At least 388 were executed last year, compared to 85 in 2005, the year that President Mahmoud Ahmadinejad took office.

Only China executes more of its citizens.

Vakilabad's inmates know when executions are imminent, but not whose turn it will be.

Phone lines at the facility are cut off at 4pm so that the news cannot be relayed beyond its walls, former inmates told ICHRI.

All prisoners are returned from the yard to their cells. Only then are the names of the condemned announced over a loudspeaker. Those about to die are removed from their cell blocks for ritual religious cleansing and to write their wills.

"Families, lawyers and prisoners themselves… have no idea when the executions will be carried out, let alone [having the family] present during the executions," a former inmate said.

Under Iranian law, families must be informed of an execution so that they can visit the prisoner and even attend the hanging.

Capital offences in Iran include murder, rape, drug trafficking, armed robbery, adultery, treason and espionage. The authorities insist that the death penalty is essential for maintaining public security and that is applied only after exhaustive judicial proceedings.

But human-rights groups say that many accused of drug offences and other serious crimes are often held for long periods in pre-trial detention, routinely ill-treated and allowed only limited access to a lawyer.

The ICHRI said in a statement: "According to multiple accounts, the majority of inmates on death row were convicted for narcotics-related crimes. Some reported that they were tortured and forced to make confessions, but that trial judges ignored their claims of physical coercion."

Much of Iran's crime is drug-related. In the past two decades, Iran has lost more than 3,500 law enforcement officers in clashes with heavily armed smugglers on its border with Afghanistan.

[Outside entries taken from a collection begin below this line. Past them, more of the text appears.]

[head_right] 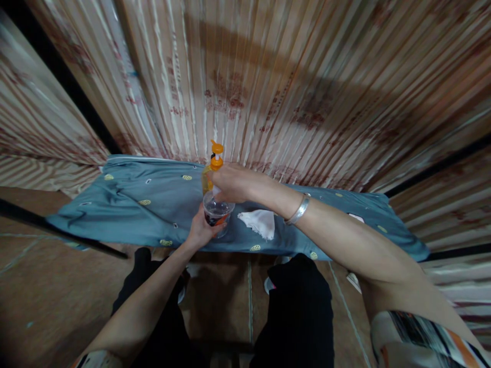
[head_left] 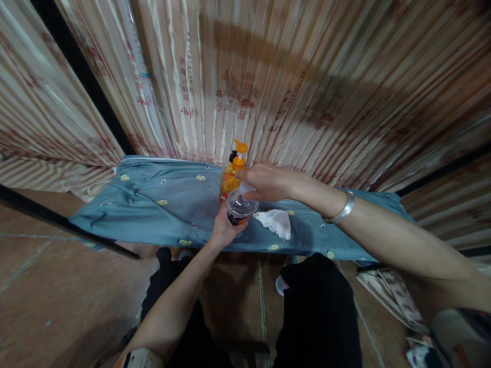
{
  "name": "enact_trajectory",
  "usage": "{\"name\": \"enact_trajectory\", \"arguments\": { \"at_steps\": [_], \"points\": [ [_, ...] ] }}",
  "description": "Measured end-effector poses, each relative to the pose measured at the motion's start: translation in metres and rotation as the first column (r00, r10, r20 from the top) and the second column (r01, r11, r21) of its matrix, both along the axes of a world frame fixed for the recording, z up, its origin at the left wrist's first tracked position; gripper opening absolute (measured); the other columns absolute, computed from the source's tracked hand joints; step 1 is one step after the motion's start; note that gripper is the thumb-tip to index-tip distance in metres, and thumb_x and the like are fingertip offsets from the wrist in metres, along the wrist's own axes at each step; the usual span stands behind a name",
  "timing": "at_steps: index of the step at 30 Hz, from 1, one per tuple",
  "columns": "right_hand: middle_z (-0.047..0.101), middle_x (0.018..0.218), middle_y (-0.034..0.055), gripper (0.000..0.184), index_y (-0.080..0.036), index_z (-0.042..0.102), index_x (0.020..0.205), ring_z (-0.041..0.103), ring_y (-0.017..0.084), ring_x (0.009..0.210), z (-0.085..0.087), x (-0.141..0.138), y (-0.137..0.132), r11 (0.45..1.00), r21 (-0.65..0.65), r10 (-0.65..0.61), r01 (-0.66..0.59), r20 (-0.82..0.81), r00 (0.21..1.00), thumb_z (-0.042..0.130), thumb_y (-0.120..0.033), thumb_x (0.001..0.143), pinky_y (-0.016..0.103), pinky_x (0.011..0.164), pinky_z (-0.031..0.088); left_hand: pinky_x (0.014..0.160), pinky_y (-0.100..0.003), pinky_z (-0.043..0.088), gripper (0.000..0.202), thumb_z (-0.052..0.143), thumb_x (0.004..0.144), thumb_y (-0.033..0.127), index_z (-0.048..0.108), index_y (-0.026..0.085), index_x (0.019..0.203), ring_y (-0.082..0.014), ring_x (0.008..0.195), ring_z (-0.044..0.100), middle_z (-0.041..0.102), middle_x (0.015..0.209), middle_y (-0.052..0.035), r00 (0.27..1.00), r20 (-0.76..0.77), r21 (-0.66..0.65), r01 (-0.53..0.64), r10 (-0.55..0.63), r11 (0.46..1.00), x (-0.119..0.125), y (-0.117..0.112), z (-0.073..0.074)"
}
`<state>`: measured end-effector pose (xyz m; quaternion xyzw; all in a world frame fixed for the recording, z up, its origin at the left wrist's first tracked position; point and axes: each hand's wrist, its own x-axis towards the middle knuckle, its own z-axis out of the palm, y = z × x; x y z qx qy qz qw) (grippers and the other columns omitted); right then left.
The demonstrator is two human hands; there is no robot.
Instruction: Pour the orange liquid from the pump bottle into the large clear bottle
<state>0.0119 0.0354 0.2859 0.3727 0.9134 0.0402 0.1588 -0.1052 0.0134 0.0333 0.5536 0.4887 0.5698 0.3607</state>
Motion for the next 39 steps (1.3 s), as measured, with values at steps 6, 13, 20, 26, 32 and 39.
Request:
{"name": "enact_trajectory", "arguments": {
  "at_steps": [6,13,20,26,32,39],
  "points": [
    [0.079,0.110,0.0228,0.034,-0.008,0.074,0.118,0.075,0.032,0.109,-0.010,0.001,0.006,1.000,0.009,-0.022,0.023,-0.047,0.999,0.057,-0.034,0.104,0.038,0.089,0.053,0.113,-0.055,0.052,0.085,0.091,0.057,0.021,0.057,0.020,0.134,-0.0326,0.122,0.071,0.075,0.126,-0.0106,1.000,-0.007,-0.004,-0.007,0.007,1.000,0.000,0.000,0.000],
    [0.080,0.114,0.0186,0.040,-0.010,0.067,0.133,0.075,0.029,0.112,-0.004,0.000,0.003,1.000,-0.011,0.004,-0.004,-0.005,1.000,0.069,-0.030,0.098,0.032,0.088,0.053,0.113,-0.054,0.052,0.084,0.090,0.058,0.021,0.057,0.018,0.135,-0.0325,0.123,0.071,0.075,0.127,-0.0122,1.000,-0.006,0.011,-0.003,0.004,1.000,0.001,0.000,0.001],
    [0.079,0.111,0.0248,0.032,-0.005,0.074,0.118,0.075,0.032,0.110,-0.008,0.001,0.004,0.998,-0.004,-0.056,0.056,-0.014,0.998,0.058,-0.029,0.104,0.037,0.090,0.053,0.112,-0.052,0.053,0.084,0.090,0.058,0.022,0.056,0.018,0.135,-0.0319,0.123,0.071,0.074,0.129,-0.0117,1.000,-0.011,0.007,-0.002,0.002,1.000,0.001,0.000,0.001],
    [0.078,0.118,0.0185,0.044,-0.012,0.064,0.135,0.074,0.029,0.114,-0.008,0.006,0.007,1.000,-0.020,-0.014,0.013,-0.092,0.996,0.070,-0.033,0.097,0.033,0.092,0.052,0.111,-0.052,0.054,0.083,0.091,0.058,0.022,0.057,0.022,0.134,-0.0320,0.120,0.072,0.075,0.125,-0.0097,1.000,-0.011,0.001,-0.004,0.004,1.000,0.001,0.000,0.001],
    [0.079,0.111,0.0237,0.034,-0.007,0.072,0.122,0.075,0.033,0.111,-0.012,0.005,0.008,0.999,0.001,-0.036,0.037,-0.068,0.997,0.062,-0.032,0.102,0.039,0.091,0.053,0.112,-0.052,0.053,0.084,0.091,0.058,0.023,0.057,0.021,0.134,-0.0332,0.123,0.070,0.074,0.128,-0.0112,1.000,-0.013,0.001,-0.007,0.007,1.000,0.001,0.000,0.001],
    [0.078,0.119,0.0181,0.049,-0.012,0.062,0.138,0.073,0.030,0.116,-0.007,0.007,0.011,0.999,-0.035,0.010,-0.014,-0.110,0.994,0.073,-0.034,0.096,0.034,0.094,0.051,0.111,-0.053,0.053,0.084,0.091,0.057,0.024,0.057,0.021,0.133,-0.0321,0.121,0.071,0.075,0.126,-0.0098,1.000,-0.012,0.000,-0.010,0.010,1.000,0.001,0.001,0.000]
  ]
}}
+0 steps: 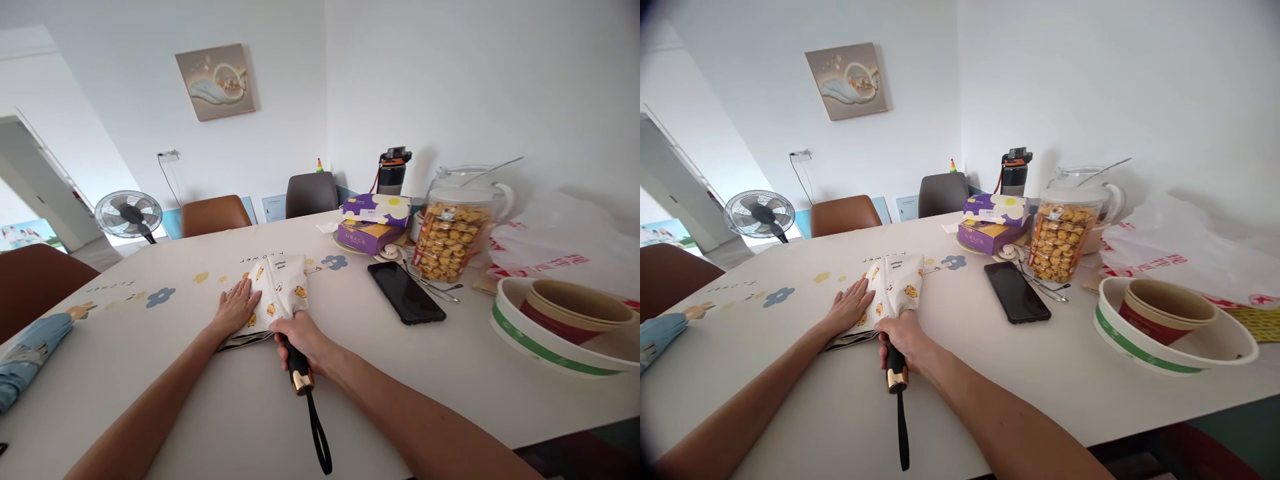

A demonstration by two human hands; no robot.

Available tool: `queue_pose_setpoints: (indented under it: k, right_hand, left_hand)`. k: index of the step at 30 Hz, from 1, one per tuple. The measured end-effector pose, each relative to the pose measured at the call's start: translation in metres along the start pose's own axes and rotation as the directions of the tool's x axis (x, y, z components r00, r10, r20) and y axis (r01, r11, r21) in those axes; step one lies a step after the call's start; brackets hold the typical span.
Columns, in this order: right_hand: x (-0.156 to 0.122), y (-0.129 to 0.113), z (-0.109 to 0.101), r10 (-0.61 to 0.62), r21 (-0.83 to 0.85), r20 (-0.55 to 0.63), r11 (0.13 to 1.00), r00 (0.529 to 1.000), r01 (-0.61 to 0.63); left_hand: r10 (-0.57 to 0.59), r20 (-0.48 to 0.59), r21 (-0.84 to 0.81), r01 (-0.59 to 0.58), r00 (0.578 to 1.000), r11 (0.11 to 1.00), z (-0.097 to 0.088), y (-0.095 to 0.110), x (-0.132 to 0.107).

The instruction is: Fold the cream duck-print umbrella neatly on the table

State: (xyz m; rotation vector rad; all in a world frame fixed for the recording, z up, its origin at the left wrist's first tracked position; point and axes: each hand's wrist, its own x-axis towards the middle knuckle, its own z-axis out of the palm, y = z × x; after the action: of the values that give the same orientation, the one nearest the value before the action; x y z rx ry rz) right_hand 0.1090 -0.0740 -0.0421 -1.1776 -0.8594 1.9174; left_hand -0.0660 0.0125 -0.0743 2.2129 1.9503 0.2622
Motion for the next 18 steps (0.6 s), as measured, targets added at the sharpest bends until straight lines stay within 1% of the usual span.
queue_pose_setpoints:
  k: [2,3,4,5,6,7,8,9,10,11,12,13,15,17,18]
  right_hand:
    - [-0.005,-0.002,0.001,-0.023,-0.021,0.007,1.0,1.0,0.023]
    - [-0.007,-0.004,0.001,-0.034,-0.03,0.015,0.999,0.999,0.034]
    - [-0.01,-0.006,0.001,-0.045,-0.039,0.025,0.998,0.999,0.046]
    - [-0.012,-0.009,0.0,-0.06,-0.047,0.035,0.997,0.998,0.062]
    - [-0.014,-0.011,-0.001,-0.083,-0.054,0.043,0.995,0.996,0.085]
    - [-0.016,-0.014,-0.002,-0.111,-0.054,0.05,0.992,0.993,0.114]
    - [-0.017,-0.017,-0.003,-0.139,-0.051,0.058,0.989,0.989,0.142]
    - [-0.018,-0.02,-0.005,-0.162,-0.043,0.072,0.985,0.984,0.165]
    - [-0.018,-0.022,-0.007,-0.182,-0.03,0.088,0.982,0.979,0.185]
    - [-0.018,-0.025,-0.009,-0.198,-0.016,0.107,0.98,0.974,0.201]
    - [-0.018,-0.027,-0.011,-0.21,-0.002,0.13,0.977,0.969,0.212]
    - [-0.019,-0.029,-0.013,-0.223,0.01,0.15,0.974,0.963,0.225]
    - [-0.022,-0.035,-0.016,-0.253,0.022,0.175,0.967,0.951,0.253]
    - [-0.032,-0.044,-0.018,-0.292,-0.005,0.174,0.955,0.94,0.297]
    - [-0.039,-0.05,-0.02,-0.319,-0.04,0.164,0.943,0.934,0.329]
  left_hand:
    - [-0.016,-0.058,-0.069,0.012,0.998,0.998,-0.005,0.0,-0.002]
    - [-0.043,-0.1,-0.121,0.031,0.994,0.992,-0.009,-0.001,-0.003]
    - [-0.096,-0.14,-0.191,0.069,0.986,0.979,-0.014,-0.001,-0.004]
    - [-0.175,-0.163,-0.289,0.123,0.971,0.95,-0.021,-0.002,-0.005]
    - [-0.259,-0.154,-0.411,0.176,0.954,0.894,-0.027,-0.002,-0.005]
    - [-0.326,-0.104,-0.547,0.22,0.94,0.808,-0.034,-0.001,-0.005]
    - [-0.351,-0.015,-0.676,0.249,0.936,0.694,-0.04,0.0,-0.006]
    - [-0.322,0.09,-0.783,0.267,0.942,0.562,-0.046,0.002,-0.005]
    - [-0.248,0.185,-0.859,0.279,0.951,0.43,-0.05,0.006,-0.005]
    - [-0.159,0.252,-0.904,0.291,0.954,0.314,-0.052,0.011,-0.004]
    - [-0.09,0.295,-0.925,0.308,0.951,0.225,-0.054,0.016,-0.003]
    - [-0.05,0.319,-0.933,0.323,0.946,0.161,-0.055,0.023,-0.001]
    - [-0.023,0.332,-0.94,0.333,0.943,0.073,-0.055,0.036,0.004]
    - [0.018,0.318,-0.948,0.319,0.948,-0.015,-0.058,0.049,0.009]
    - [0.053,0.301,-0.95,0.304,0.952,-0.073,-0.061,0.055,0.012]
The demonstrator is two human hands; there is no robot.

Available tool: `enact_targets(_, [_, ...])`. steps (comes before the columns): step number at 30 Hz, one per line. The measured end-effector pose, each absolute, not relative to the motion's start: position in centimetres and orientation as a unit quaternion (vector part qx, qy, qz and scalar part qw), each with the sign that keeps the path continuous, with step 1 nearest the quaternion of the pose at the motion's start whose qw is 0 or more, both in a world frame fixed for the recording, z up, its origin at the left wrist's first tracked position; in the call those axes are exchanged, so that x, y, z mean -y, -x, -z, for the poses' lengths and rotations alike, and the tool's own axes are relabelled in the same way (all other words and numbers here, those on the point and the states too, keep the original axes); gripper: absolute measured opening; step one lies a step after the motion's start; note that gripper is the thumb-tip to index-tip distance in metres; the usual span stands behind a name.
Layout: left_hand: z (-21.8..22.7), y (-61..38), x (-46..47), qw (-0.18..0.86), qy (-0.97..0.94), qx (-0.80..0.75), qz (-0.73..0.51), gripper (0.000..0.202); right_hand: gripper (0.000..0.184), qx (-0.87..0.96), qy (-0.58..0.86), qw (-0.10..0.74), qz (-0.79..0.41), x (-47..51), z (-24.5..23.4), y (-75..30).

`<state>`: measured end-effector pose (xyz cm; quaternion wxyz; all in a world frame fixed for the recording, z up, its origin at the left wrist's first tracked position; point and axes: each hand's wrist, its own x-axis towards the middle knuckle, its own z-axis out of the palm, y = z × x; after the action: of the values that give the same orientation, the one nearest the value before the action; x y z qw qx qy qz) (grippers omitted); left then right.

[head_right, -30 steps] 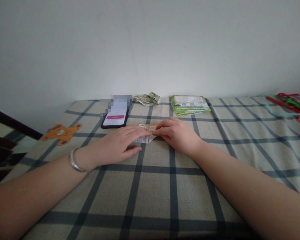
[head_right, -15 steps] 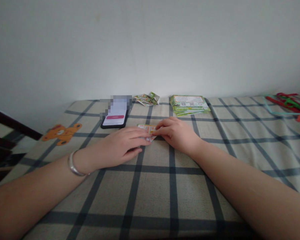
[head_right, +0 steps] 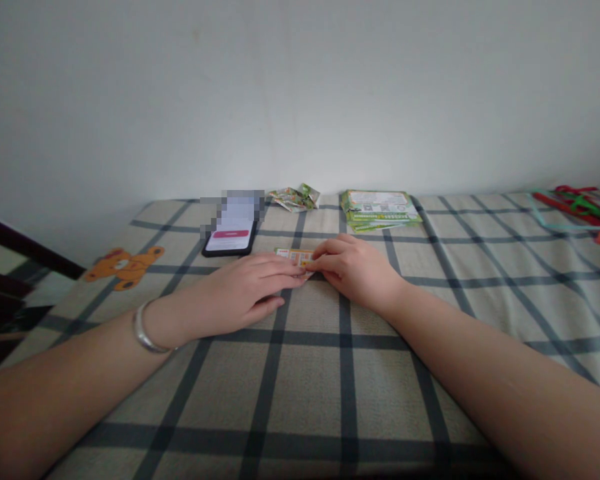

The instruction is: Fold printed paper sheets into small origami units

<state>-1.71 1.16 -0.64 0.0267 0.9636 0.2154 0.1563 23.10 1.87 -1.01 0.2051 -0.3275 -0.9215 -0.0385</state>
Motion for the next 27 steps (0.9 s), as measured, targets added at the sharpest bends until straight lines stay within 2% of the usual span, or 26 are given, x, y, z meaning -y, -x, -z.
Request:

By blocking Afghan heroin from reaching Europe, Iran also suffers a costly spillover effect: it is flooded with cheap heroin and opium and is believed to have the world's highest addiction to both.

But high youth unemployment and social problems also contribute to high drug addiction and crime rates, analysts say.

Mr Rhodes of the ICHRI said: "The authorities are trying to curb these problems by using extreme punishments, which violate Iranian and international law, in an increasingly brutal policy of intimidation."